Understanding by Degrees: Determining Longitude (Part 2 of 3)

1842 Chronometer in box — NBWM 1967.8

In the previous post, I outlined the basic concepts for obtaining latitude by sextant sightings at local solar noon, and illustrated how masters and astronomers on 19th century Arctic-exploring ships determined their northern position whether on the open ocean or trekking across glaciers on foot or by dog sledge. When navigating the open ocean, 19th century masters on Arctic-exploring ships also needed to know their longitude, which requires use of both a sextant and an accurate chronometer. This second of three posts discusses basic procedures used to determine longitude.

One fundamental of navigation is understanding time, distance, and speed. They are mathematically interrelated, since the faster one travels, usually more distance is covered or less time is needed to reach a specific destination.  On the featureless, often fathomless ocean, none of these components by themselves provides precise location. However when correlated from a specific point, time can be used to help determine location. For this reason, an accurate and practical-sized chronometer became an essential nautical instrument on many 19th century seafaring ships.

Vertical lines of longitude go north and south from the geographic North Pole to the South Pole. By convention, they originate at the Prime Meridian in Greenwich, England as zero degrees longitude. Thus, grid squares, consisting of degrees, minutes, and seconds, were projected onto a three-dimensional sphere (the earth) and in practical format, were converted to flat two-dimensional maps or nautical charts. However, as these longitudinal lines converge on the geographic poles, their distance apart progressively narrows. This near-pole narrowing of longitude was a significant sighting and computational factor 19th century Arctic explorers. Thus understanding was by degrees, minutes, and seconds.

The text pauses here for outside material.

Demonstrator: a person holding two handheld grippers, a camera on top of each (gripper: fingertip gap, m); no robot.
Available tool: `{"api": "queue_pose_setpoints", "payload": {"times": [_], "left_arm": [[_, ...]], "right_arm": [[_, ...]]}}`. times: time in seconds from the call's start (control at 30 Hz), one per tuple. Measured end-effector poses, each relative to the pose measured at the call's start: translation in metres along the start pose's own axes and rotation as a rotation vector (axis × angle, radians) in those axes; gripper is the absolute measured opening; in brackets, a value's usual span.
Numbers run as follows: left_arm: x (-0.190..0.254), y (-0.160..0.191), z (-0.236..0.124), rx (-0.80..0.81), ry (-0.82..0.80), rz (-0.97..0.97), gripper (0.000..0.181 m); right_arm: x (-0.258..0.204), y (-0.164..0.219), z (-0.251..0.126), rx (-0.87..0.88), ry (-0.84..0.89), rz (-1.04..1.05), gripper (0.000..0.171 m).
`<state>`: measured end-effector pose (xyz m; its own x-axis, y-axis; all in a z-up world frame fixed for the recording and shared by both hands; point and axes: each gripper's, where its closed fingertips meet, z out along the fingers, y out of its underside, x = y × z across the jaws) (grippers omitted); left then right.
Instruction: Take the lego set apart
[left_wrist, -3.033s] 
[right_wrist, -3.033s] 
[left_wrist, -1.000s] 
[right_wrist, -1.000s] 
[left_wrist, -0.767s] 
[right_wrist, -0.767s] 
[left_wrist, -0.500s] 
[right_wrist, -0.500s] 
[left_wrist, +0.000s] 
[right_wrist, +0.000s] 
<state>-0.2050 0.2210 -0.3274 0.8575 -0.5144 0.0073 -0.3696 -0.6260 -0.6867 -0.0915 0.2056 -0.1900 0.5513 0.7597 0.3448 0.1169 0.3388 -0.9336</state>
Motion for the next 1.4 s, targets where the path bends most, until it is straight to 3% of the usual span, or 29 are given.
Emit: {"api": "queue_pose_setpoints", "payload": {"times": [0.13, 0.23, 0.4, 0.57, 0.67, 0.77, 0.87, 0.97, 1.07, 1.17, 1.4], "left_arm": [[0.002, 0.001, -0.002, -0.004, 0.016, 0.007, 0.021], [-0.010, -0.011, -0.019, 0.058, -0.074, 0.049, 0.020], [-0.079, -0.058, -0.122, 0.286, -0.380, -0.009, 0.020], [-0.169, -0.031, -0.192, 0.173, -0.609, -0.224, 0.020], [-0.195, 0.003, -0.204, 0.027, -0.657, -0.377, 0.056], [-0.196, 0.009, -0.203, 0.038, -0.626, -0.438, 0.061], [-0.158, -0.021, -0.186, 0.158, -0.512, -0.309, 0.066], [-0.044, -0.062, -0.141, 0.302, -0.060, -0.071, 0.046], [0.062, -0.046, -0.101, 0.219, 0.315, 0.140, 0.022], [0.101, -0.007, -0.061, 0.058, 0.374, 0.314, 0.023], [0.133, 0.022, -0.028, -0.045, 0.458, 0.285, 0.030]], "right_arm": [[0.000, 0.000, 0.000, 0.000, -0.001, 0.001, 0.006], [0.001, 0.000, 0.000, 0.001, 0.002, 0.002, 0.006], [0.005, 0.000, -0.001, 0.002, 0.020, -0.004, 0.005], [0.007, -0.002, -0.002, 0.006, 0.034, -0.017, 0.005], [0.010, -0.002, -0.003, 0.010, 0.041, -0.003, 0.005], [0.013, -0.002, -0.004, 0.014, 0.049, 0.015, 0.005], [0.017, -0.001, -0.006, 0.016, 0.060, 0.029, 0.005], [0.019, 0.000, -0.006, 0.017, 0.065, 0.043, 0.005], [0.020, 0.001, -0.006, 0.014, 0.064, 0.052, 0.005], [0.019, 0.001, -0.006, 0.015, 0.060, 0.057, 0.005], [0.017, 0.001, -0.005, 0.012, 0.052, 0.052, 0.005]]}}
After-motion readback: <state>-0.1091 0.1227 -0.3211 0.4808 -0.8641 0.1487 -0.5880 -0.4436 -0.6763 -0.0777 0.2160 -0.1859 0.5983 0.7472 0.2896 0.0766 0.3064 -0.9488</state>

For a 19th century nautical chronometer to operate properly, time was set to correspond exactly with that of the Royal Observatory in Greenwich, or what is known today as Greenwich Mean Time or GMT. Ideally, the chronometer should lose no more than a minute throughout the entire ocean voyage. The sun at noon in Greenwich is 1200 hours GMT, the standard reference for nautical chronometers.

Since the sun advances westward during the day 15 degrees per hour, the ship’s astronomer made sextant sightings at or very close to solar or 12 noon local time.  By using daily computation and correction tables, the astronomer placed the ship’s position on a “celestial line of position” or LOP that extended north to south along the route of travel, for example, from Cape Race, Newfoundland to Cape Farewell, Greenland. Typically several sightings were used to calculate and reconfirm longitude (and latitude) at sea.

In addition to inherent errors in early chronometers and sextants, other factors potentially contributed to errors in ascertaining longitude. Human errors included sextant sighting inexperience or haste and mistakes in math calculations. Extrinsic factors included cloudy days and nights, rough seas, and sun-blocking mountainous terrain. Nevertheless, 19th century explorers ventured far north into Arctic ice-cluttered waters and with reasonable accuracy (typically one degree), could determine their position in uncharted waters and across barren terrain.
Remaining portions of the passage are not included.